Vitamin A is a fat soluble vitamin and has key roles in immune function, vision and embryonic development as well as being a strong anti-inflammatory and anti-oxidant.
However, Vitamin A and vitamin D can compete for the same receptors (Retinoid X Receptors) on cells and so whilst we focus on getting our vitamin D levels into optimum range, it is important to remember that vitamins and minerals work in synergy. Inappropriate supplementation of any nutrient can have potential adverse side effects.
Vitamin A can come in two forms both of which confer different health benefits:
- Carotenoids from vegetables and other plant sources. Beta-carotene must be converted into the active form of a retinoid.
- Retinoids (retinoid acid, retinol and retinal) which comes from animal sources.
Retinol is the biologically active form of vitamin A which is needed to support eye health and healthy vision. It can be converted to retinal and subsequently to retinoic acid, which regulates other enzymes and functions within the body.
A key symptom of vitamin A deficiency is poor (or deteriorating) night vision as well as thyroid dysfunction (eg hypothyroidism) and certain skin conditions.
Who is at risk?
- Anyone following a low-fat diet may also be at risk as vitamin A is a fat soluble vitamin and found predominately in higher-fat foods.

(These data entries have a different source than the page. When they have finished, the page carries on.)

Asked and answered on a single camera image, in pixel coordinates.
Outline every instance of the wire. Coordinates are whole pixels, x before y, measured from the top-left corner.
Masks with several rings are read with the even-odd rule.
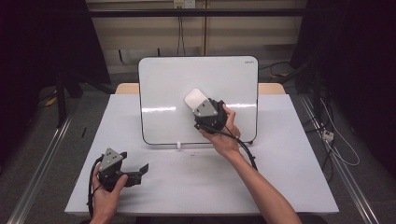
[[[321,141],[321,142],[322,142],[323,147],[326,149],[325,143],[324,143],[323,141]],[[324,169],[325,169],[325,166],[326,166],[326,164],[327,164],[327,161],[330,161],[331,174],[330,174],[329,179],[327,180],[327,183],[328,183],[328,184],[332,181],[332,177],[333,177],[333,175],[334,175],[334,167],[333,167],[333,164],[332,164],[332,160],[329,160],[331,154],[332,154],[332,151],[331,151],[331,150],[327,151],[327,153],[326,153],[326,158],[325,158],[323,164],[322,164],[321,167],[320,167],[320,168],[321,168],[321,171],[322,171],[324,174],[326,174],[326,173],[324,172]]]
[[[53,96],[56,97],[56,88],[53,89],[49,94],[47,94],[47,95],[41,97],[41,98],[38,100],[38,102],[41,102],[41,101],[43,101],[43,100],[45,100],[45,99],[47,99],[47,98],[49,98],[49,97],[52,98]]]
[[[340,132],[338,132],[337,128],[335,127],[334,123],[332,122],[331,115],[330,115],[330,113],[329,113],[329,111],[328,111],[326,105],[324,106],[324,109],[326,110],[326,113],[327,113],[327,115],[329,116],[329,121],[332,123],[332,126],[333,126],[334,130],[335,130],[335,131],[338,133],[338,135],[340,135],[340,137],[347,143],[347,145],[350,147],[350,149],[351,149],[351,150],[353,151],[353,153],[355,154],[355,156],[356,156],[356,158],[358,159],[358,161],[355,162],[355,163],[352,163],[352,162],[349,162],[349,161],[344,160],[344,159],[341,157],[341,155],[333,149],[333,148],[335,148],[334,146],[331,146],[327,140],[325,140],[325,142],[329,145],[329,148],[330,148],[330,150],[332,151],[332,153],[334,153],[334,155],[335,155],[338,159],[340,159],[343,163],[348,164],[348,165],[352,165],[352,166],[359,165],[359,163],[361,163],[361,159],[359,158],[358,153],[356,153],[356,151],[355,151],[355,149],[353,148],[353,146],[351,146],[351,145],[348,143],[348,141],[344,138],[344,136],[341,135]]]
[[[186,49],[184,47],[184,28],[183,28],[183,19],[181,17],[178,17],[178,41],[177,41],[177,56],[178,56],[178,50],[180,49],[180,38],[181,38],[181,43],[183,45],[183,53],[184,56],[186,56]]]
[[[296,8],[297,8],[297,0],[294,1],[294,9],[296,9]],[[296,36],[298,38],[299,32],[297,31],[296,17],[294,17],[294,30],[295,30]]]
[[[234,140],[246,151],[247,156],[248,156],[248,158],[249,158],[249,160],[250,160],[251,166],[252,166],[255,170],[258,171],[256,162],[254,161],[254,160],[256,159],[256,157],[254,157],[254,156],[251,154],[250,150],[248,149],[248,147],[245,145],[244,142],[242,142],[238,137],[234,136],[234,135],[230,132],[230,130],[227,128],[227,126],[224,126],[224,127],[226,127],[227,130],[228,130],[230,133],[224,133],[224,132],[222,132],[222,131],[219,131],[219,130],[216,130],[216,129],[213,129],[213,128],[210,128],[210,127],[207,127],[207,126],[201,125],[201,124],[198,124],[197,126],[198,126],[198,128],[203,127],[204,129],[207,129],[207,130],[209,130],[210,132],[219,133],[219,134],[222,134],[222,135],[225,135],[225,136],[228,136],[228,137],[231,137],[232,139],[234,139]]]
[[[314,119],[316,119],[316,118],[317,118],[317,117],[313,117],[312,119],[306,120],[306,121],[302,122],[301,125],[302,125],[303,127],[305,127],[305,126],[308,125],[310,122],[313,122]]]
[[[274,66],[274,65],[280,64],[280,63],[289,63],[289,62],[278,62],[278,63],[272,63],[272,64],[270,64],[270,65],[267,65],[267,66],[264,66],[264,67],[261,67],[261,68],[259,68],[259,70],[262,70],[262,69],[264,69],[264,68],[268,68],[268,67],[271,67],[271,66]]]
[[[268,79],[267,82],[271,82],[272,81],[272,65],[270,66],[270,79]]]
[[[341,19],[340,28],[338,29],[338,31],[337,31],[337,33],[336,33],[336,35],[335,35],[335,40],[334,40],[334,42],[333,42],[334,45],[337,43],[338,37],[340,36],[341,30],[343,29],[343,25],[344,25],[344,21],[345,21],[346,14],[347,14],[347,9],[348,9],[348,7],[349,7],[349,3],[350,3],[350,0],[348,0],[348,1],[346,2],[346,6],[345,6],[345,9],[344,9],[343,17],[342,17],[342,19]]]
[[[98,159],[96,159],[96,161],[93,163],[93,166],[92,166],[92,168],[91,168],[90,180],[89,180],[89,186],[88,186],[88,202],[87,202],[88,209],[90,210],[90,215],[91,215],[91,217],[93,217],[93,193],[95,193],[96,190],[99,189],[99,187],[100,187],[100,186],[99,186],[99,187],[98,187],[97,189],[95,189],[95,191],[92,193],[92,178],[93,178],[93,171],[95,170],[96,164],[97,164],[99,161],[102,161],[102,159],[103,159],[104,156],[105,156],[105,155],[102,154],[101,157],[99,157]]]
[[[121,62],[122,64],[126,64],[125,61],[122,59],[122,53],[121,53],[121,50],[120,50],[120,49],[119,49],[119,58],[120,58],[120,62]]]
[[[305,121],[304,123],[302,123],[303,126],[306,126],[307,124],[309,124],[310,121],[313,121],[314,119],[320,119],[321,118],[321,111],[319,114],[319,118],[318,117],[313,117],[310,120]],[[316,129],[311,129],[311,130],[304,130],[306,133],[312,133],[312,132],[316,132],[316,131],[321,131],[322,129],[326,128],[329,125],[330,121],[327,120],[325,124],[320,123],[318,125],[318,127]]]
[[[93,197],[93,195],[95,194],[95,192],[96,192],[100,187],[102,187],[102,184],[100,184],[100,185],[93,191],[92,197]]]
[[[186,56],[186,49],[184,48],[184,27],[183,27],[183,18],[180,17],[180,25],[181,25],[181,42],[183,44],[183,53]]]

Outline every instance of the white object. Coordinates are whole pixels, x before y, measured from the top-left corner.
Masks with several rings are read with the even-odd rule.
[[[184,0],[184,8],[195,8],[195,0]]]
[[[323,133],[322,133],[322,139],[326,140],[330,143],[334,139],[334,133],[329,132],[325,129],[325,130],[323,130]]]
[[[174,7],[175,8],[183,8],[184,7],[184,0],[174,0]]]
[[[244,142],[257,133],[258,61],[240,57],[145,58],[139,63],[142,136],[151,145],[209,143],[193,128],[194,115],[184,102],[198,89],[238,115]]]
[[[204,94],[198,89],[193,89],[184,98],[184,102],[186,102],[192,111],[194,111],[205,100],[207,100],[206,96],[204,96]]]
[[[297,212],[338,212],[289,96],[261,95],[259,105],[259,135],[249,149],[256,157],[260,173]],[[150,148],[141,138],[139,110],[137,95],[110,97],[66,213],[88,215],[85,199],[90,171],[93,162],[106,151],[104,146],[128,153],[121,167],[124,172],[149,163],[142,184],[122,190],[120,214],[253,216],[260,213],[234,168],[211,145],[205,145],[206,149]]]

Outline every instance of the black cable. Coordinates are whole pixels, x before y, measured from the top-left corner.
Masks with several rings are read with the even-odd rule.
[[[233,137],[234,137],[234,135],[233,135],[233,133],[230,131],[230,129],[228,129],[228,127],[226,126],[226,125],[224,125],[224,127],[227,129],[227,131],[230,133],[230,135],[232,135]]]
[[[306,120],[304,122],[301,123],[301,125],[303,127],[305,127],[306,125],[308,125],[310,122],[312,122],[314,119],[316,119],[317,117],[313,117],[312,119]]]
[[[178,17],[178,41],[177,41],[177,56],[178,56],[178,49],[180,48],[180,33],[181,33],[180,17]]]
[[[255,170],[258,171],[256,162],[254,161],[254,159],[256,159],[256,157],[254,157],[254,156],[251,154],[250,150],[248,149],[248,147],[245,145],[244,142],[242,142],[238,137],[233,136],[233,134],[230,132],[230,130],[229,130],[229,132],[230,132],[231,134],[230,134],[230,133],[224,133],[224,132],[222,132],[222,131],[219,131],[219,130],[216,130],[216,129],[213,129],[213,128],[210,128],[210,127],[207,127],[207,126],[201,125],[201,124],[198,124],[197,127],[198,127],[198,128],[203,127],[204,130],[209,130],[210,132],[219,133],[219,134],[222,134],[222,135],[225,135],[225,136],[227,136],[227,137],[231,137],[232,139],[234,139],[234,140],[246,151],[247,156],[248,156],[248,158],[249,158],[249,160],[250,160],[251,166],[252,166]]]
[[[186,49],[184,48],[184,28],[183,28],[183,18],[180,17],[180,26],[181,26],[181,43],[183,44],[183,53],[186,56]]]
[[[272,81],[272,65],[270,66],[270,78],[268,79],[268,83]]]
[[[102,184],[100,184],[100,185],[93,191],[92,197],[93,197],[93,195],[95,194],[95,192],[96,192],[97,190],[99,190],[100,187],[102,187]]]
[[[121,50],[119,49],[119,58],[120,58],[120,62],[122,64],[125,64],[124,60],[122,59],[122,54],[121,54]]]
[[[297,8],[297,0],[294,2],[294,9]],[[296,32],[297,38],[298,38],[298,32],[297,32],[297,24],[296,24],[296,17],[294,17],[294,31]]]
[[[41,102],[41,101],[43,101],[43,100],[45,100],[45,99],[47,99],[47,98],[49,98],[49,97],[52,97],[52,96],[56,96],[56,88],[53,89],[53,90],[52,90],[49,94],[47,94],[46,96],[41,97],[41,98],[38,100],[38,102]]]
[[[324,141],[322,141],[322,145],[325,148],[325,150],[327,151],[327,148],[326,148],[326,145],[325,145]],[[327,180],[328,184],[332,181],[332,177],[334,176],[334,167],[333,167],[333,164],[332,164],[332,159],[330,158],[331,154],[332,154],[332,151],[329,149],[329,151],[327,151],[327,153],[326,153],[326,158],[325,158],[323,164],[320,167],[321,171],[324,173],[324,169],[325,169],[325,166],[327,164],[327,161],[330,161],[331,174],[330,174],[329,179]]]
[[[89,181],[89,186],[88,186],[88,202],[87,202],[88,209],[90,210],[90,215],[91,215],[91,217],[93,217],[93,193],[95,193],[96,190],[99,189],[99,187],[100,187],[100,186],[99,186],[99,187],[98,187],[97,189],[95,189],[95,191],[92,193],[92,178],[93,178],[93,171],[95,170],[96,164],[97,164],[99,161],[102,161],[102,159],[103,159],[104,156],[105,156],[105,155],[102,154],[101,157],[99,157],[98,159],[96,159],[96,161],[95,161],[95,163],[93,164],[92,169],[91,169],[90,181]]]
[[[330,97],[330,94],[328,93],[327,94],[327,100],[325,101],[325,103],[326,103],[325,105],[328,107],[328,110],[329,110],[329,113],[330,113],[329,119],[332,120],[332,122],[334,122],[334,113],[332,112],[332,105],[330,104],[330,101],[331,101],[331,97]],[[334,133],[334,126],[332,125],[331,128],[332,128],[331,129],[332,133]],[[334,147],[334,142],[335,142],[335,135],[332,137],[331,148]],[[331,168],[332,168],[332,174],[331,174],[329,180],[327,181],[327,183],[330,183],[332,181],[332,177],[333,177],[333,173],[334,173],[332,160],[330,160],[330,165],[331,165]]]
[[[113,89],[111,89],[111,88],[109,88],[109,87],[106,87],[106,86],[104,86],[104,85],[102,85],[102,84],[100,84],[100,83],[98,83],[98,82],[92,80],[92,79],[89,78],[89,77],[82,76],[82,75],[80,75],[79,73],[76,73],[76,72],[74,72],[74,71],[72,71],[72,70],[67,70],[67,71],[68,71],[69,73],[71,73],[74,77],[79,78],[79,79],[81,79],[83,82],[86,82],[86,83],[90,84],[91,86],[95,87],[95,88],[98,89],[99,91],[102,91],[102,92],[104,92],[104,93],[106,93],[106,94],[114,94],[114,93],[116,92],[115,90],[113,90]]]
[[[261,68],[259,68],[259,70],[262,70],[262,69],[264,69],[264,68],[268,68],[268,67],[271,67],[271,66],[274,66],[274,65],[280,64],[280,63],[289,63],[289,62],[278,62],[278,63],[272,63],[272,64],[270,64],[270,65],[267,65],[267,66],[264,66],[264,67],[261,67]]]
[[[311,129],[311,130],[306,130],[305,132],[306,132],[306,133],[313,133],[313,132],[321,131],[321,130],[323,130],[324,128],[326,128],[326,127],[329,125],[329,123],[330,123],[330,120],[328,119],[328,120],[326,121],[325,124],[320,125],[318,128],[316,128],[316,129]]]

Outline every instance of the gray floor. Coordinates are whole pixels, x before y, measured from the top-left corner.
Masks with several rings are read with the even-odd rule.
[[[288,67],[274,66],[273,73],[288,73]],[[113,87],[125,81],[134,81],[136,74],[120,74],[113,76]],[[269,80],[269,70],[262,69],[261,81]],[[108,95],[83,85],[84,94],[81,99],[67,99],[69,104],[78,104],[69,129],[54,157],[50,169],[45,175],[44,182],[38,192],[35,202],[28,213],[25,223],[79,223],[84,217],[75,217],[64,212],[69,196],[74,188],[79,171],[106,109]],[[309,120],[296,93],[292,81],[285,85],[301,121]],[[351,131],[351,126],[344,117],[342,109],[336,102],[332,104],[337,129],[357,150],[361,157],[361,164],[349,167],[361,189],[369,199],[380,223],[396,222],[396,180],[372,156],[358,136]],[[38,107],[28,132],[14,155],[3,164],[4,171],[0,175],[0,223],[6,223],[18,199],[25,190],[35,168],[40,162],[57,124],[57,107]],[[307,137],[314,149],[318,161],[322,163],[325,150],[319,141],[317,133],[308,133]],[[354,155],[345,143],[335,136],[335,144],[348,161],[355,160]],[[331,166],[325,168],[325,175],[329,175]],[[329,223],[365,223],[353,203],[340,175],[334,169],[334,176],[329,184],[332,194],[340,208],[340,213],[327,215],[324,218]],[[133,217],[117,217],[113,223],[134,223]]]

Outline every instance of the white table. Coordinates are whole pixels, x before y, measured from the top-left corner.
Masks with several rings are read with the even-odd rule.
[[[258,135],[250,150],[265,176],[296,212],[336,213],[288,95],[260,95]],[[118,213],[130,216],[245,216],[259,210],[233,167],[211,145],[153,148],[142,140],[138,95],[112,95],[65,212],[88,214],[91,167],[107,147],[128,152],[121,170],[149,163],[142,184],[125,188]]]

- Anyone who is excessively supplementing with vitamin D (what is ‘excessive’ is going to be based on individual needs and other nutrient status’).
- If you have gut or gall bladder dysfunction, or had your gall bladder removed, your absorption of fat soluble vitamins may be compromised.
- A further risk for vitamin A deficiency is for certain, genetically susceptible, individuals who are following a vegan diet. There is a well-studied gene, BCO1, and for individuals who are heterozygous for this gene may have up to 50% reduced ability to convert caratonoids (the plant form) to the active form.
Food Sources: Beta-carotene is found in orange and green vegetables including carrots, pumpkins and spinach. Carriers of BCO1 gene variants, who are likely to be poor converters of beta-carotene to active vitamin A, may benefit from consuming preformed vitamin A such as that found in liver (choose organic), oily fish, eggs and dairy foods.
Solution: First assess your symptoms and your diet but, at the end of the day, if uncertain it is best to test. Both vitamin D, which is widely available via skin prick or blood draw, and vitamin A, which can be done via serum retinol. Excess vitamin A can be toxic and also inhibit vitamin K as well as requiring adequate vitamin E for recycling. So know what you are doing and why you are doing it. Remember it is all about balance and more is not always better. And of course, focus on a wide base of natural food sources to ensure as optimum an intake through food as possible.
Caution: if pregnant, supplementing with vitamin A should not be done without appropriately qualified supervision. According to the EFSA, recommended intake in pregnancy: 700 mg RE/ day. Lactation; 1300 mg (EFSA).